● What you should do:
Everything in the data below except the pictures must be repeated word for word.

─── Information supplied ───

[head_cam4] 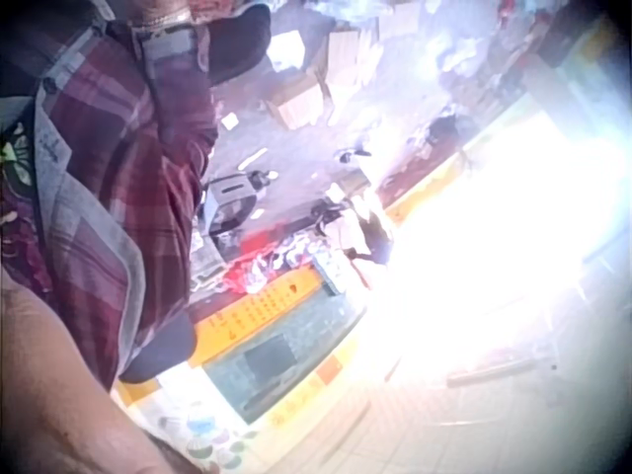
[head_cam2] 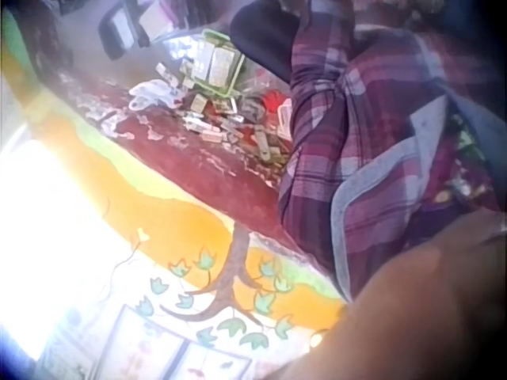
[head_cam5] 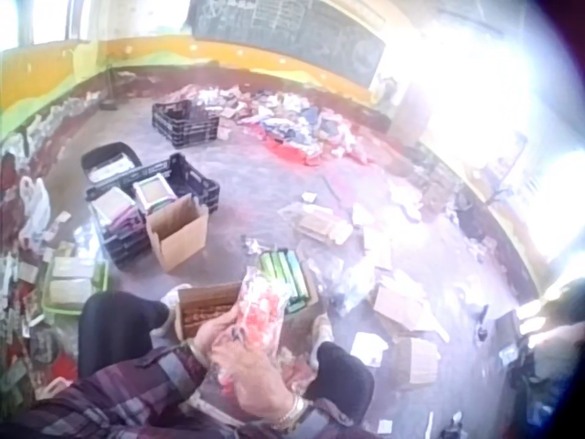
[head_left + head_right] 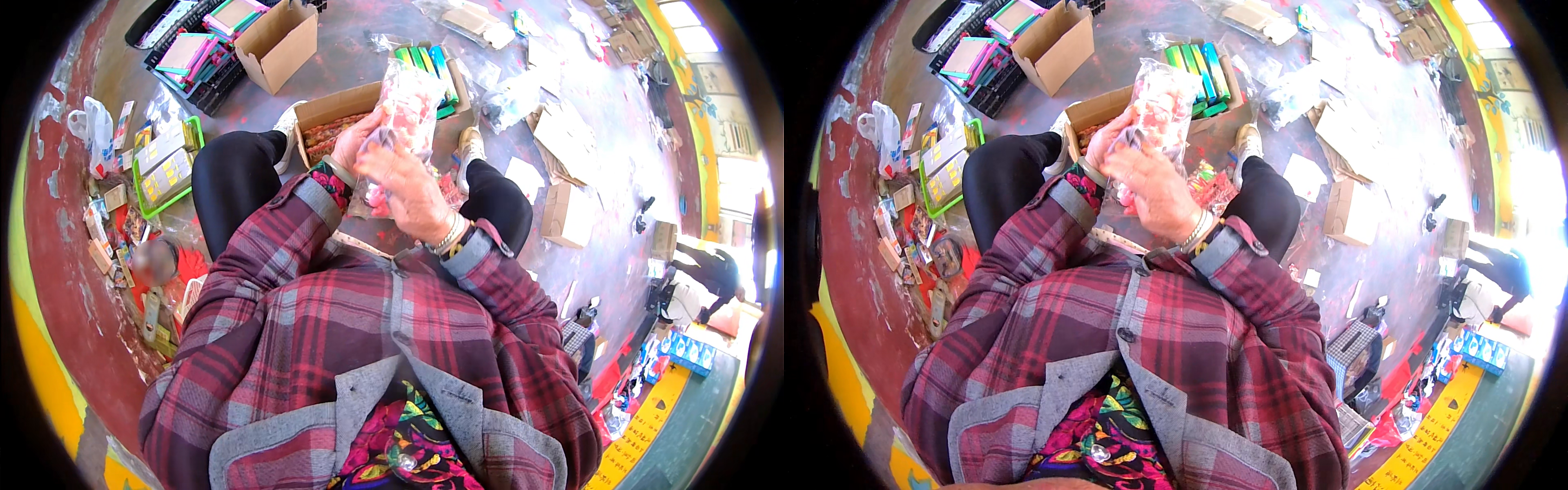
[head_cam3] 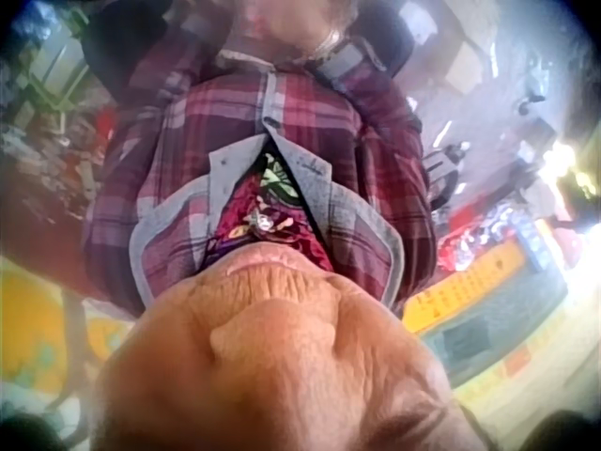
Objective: The person sits on the floor and sorts small packaged items from a cardboard box. They pick up each item, wipe it with a cloth, and place it back into the box. The person handles items one at a time, including colorful packages and small cards.
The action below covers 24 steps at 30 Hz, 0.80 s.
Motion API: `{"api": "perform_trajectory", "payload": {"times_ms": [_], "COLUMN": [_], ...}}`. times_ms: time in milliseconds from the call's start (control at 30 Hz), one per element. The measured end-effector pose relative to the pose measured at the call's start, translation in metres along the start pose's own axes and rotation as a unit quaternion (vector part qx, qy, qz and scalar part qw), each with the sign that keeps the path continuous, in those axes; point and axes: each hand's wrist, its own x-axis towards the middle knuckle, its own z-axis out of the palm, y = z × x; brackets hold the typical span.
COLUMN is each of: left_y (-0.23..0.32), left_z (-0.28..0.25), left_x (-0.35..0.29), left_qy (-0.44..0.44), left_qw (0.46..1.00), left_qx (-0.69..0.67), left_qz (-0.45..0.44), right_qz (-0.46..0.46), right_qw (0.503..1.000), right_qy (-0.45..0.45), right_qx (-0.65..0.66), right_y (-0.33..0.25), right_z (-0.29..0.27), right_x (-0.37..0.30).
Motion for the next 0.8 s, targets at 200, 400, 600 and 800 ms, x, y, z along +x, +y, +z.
{"api": "perform_trajectory", "payload": {"times_ms": [200,400,600,800], "left_y": [0.006,0.033,0.019,-0.001], "left_z": [0.027,0.04,0.057,0.05], "left_x": [-0.004,-0.019,-0.021,-0.011], "left_qy": [0.083,0.023,-0.014,-0.024], "left_qw": [0.993,0.992,0.992,0.991], "left_qx": [-0.059,-0.074,-0.111,-0.123], "left_qz": [0.063,0.104,0.062,0.046], "right_qz": [0.002,0.299,0.427,0.373], "right_qw": [0.988,0.923,0.58,0.668], "right_qy": [-0.098,0.035,0.28,0.198], "right_qx": [0.122,0.239,0.635,0.613], "right_y": [-0.026,0.007,0.038,0.009], "right_z": [0.02,0.005,-0.026,-0.031], "right_x": [-0.035,-0.069,-0.054,-0.02]}}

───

● Written reply:
[head_cam4] 
[head_cam2] 
[head_cam5] 
[head_left + head_right] 
[head_cam3] 
Objective: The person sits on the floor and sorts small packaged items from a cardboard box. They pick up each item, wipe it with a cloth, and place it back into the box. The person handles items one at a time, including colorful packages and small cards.
The action below covers 24 steps at 30 Hz, 0.80 s.
Motion API: `{"api": "perform_trajectory", "payload": {"times_ms": [_], "COLUMN": [_], ...}}`. times_ms: time in milliseconds from the call's start (control at 30 Hz), one per element. The measured end-effector pose relative to the pose measured at the call's start, translation in metres along the start pose's own axes and rotation as a unit quaternion (vector part qx, qy, qz and scalar part qw), each with the sign that keeps the path continuous, in those axes; point and axes: each hand's wrist, its own x-axis towards the middle knuckle, its own z-axis out of the palm, y = z × x; brackets hold the typical span.
COLUMN is each of: left_y (-0.23..0.32), left_z (-0.28..0.25), left_x (-0.35..0.29), left_qy (-0.44..0.44), left_qw (0.46..1.00), left_qx (-0.69..0.67), left_qz (-0.45..0.44), right_qz (-0.46..0.46), right_qw (0.503..1.000), right_qy (-0.45..0.45), right_qx (-0.65..0.66), right_y (-0.33..0.25), right_z (-0.29..0.27), right_x (-0.37..0.30).
Motion for the next 0.8 s, targets at 200, 400, 600 and 800 ms, x, y, z along +x, +y, +z.
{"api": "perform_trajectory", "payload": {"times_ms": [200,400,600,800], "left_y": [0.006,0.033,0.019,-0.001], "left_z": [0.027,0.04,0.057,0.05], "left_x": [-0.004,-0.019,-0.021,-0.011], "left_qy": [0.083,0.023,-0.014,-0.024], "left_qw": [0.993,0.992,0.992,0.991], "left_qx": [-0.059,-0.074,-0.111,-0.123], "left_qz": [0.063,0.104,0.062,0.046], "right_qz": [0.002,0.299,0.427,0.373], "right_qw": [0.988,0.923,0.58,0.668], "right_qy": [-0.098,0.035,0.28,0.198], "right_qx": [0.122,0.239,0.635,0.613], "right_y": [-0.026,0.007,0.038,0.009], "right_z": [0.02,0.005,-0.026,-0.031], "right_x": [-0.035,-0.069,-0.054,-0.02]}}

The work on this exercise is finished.